Insularity promotes plant persistence strategies in edaphic island systems

Aim: Trait-based approaches are being used increasingly in island biogeography, providing key insights into the eco-evolutionary dynamics of insular systems. However, the determinants of persistence of plant species after they have arrived and established on an island remain largely unexplored. Here, we used three edaphic island systems (i.e., habitat patches distinguished from the landscape matrix by distinct soil conditions and specialized vegetation) to examine relationships between persistence strategies (those associated with clonality, bud bank, seed mass and life-form) and insularity. We hypothesized that insularity promotes and selects strategies to persist locally, such that species occurring on small and/or isolated edaphic islands show trait values indicative of enhanced persistence and lower functional diversity. Location: Three European systems of edaphic islands in the Western Carpathians, Moravia and the Cantabrian Range. Time period: Present. Major taxa studied: Vascular plants.
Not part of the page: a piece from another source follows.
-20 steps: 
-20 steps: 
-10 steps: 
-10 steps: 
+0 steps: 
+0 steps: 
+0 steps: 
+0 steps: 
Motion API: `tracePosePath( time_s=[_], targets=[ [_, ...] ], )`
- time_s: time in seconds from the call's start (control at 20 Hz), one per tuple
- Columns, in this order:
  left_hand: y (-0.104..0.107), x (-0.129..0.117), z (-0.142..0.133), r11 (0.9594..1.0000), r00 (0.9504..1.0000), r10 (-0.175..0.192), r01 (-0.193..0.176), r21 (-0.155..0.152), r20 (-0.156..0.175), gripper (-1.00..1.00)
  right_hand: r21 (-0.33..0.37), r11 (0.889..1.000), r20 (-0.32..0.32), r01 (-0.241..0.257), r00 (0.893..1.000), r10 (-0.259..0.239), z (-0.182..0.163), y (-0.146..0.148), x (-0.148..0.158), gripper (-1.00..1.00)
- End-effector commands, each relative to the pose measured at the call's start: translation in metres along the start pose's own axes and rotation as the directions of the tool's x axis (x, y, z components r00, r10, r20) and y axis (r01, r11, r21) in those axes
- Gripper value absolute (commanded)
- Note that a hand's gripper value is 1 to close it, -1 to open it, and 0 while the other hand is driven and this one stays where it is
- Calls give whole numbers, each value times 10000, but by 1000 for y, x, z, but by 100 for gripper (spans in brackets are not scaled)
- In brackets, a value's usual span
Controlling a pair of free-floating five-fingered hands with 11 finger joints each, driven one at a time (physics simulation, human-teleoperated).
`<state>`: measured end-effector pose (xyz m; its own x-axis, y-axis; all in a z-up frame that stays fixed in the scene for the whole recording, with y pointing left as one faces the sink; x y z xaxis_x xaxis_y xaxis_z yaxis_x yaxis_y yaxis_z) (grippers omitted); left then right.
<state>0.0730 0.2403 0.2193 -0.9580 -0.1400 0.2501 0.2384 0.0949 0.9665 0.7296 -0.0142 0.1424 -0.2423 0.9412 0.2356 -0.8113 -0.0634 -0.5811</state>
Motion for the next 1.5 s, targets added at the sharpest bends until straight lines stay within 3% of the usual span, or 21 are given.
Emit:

Methods: For each system, we used linear models to explore persistence-related plant trait patterns (mean trait values and functional diversity) in relationship to three insularity metrics (island size, isolation and target effect). We focused on patterns of edaphic island specialists because their presence is confined to the islands. Results: We found that insularity metrics largely explained the variation of the mean value and diversity of persistence-related traits of edaphic island plant specialists. Specifically, insularity was positively related to traits supporting local persistence (e.g., more extensive lateral spread) and to a reduced variability in persistence traits. More insular systems showed stronger and more numerous trait–insularity links. Main conclusions: Insularity can affect plant species diversity, form and function in edaphic island systems, such as selecting for enhanced and less diverse persistence strategies. Plant species occurring in insular systems might therefore avoid or delay local extinction by promoting adaptive strategies to persist in situ.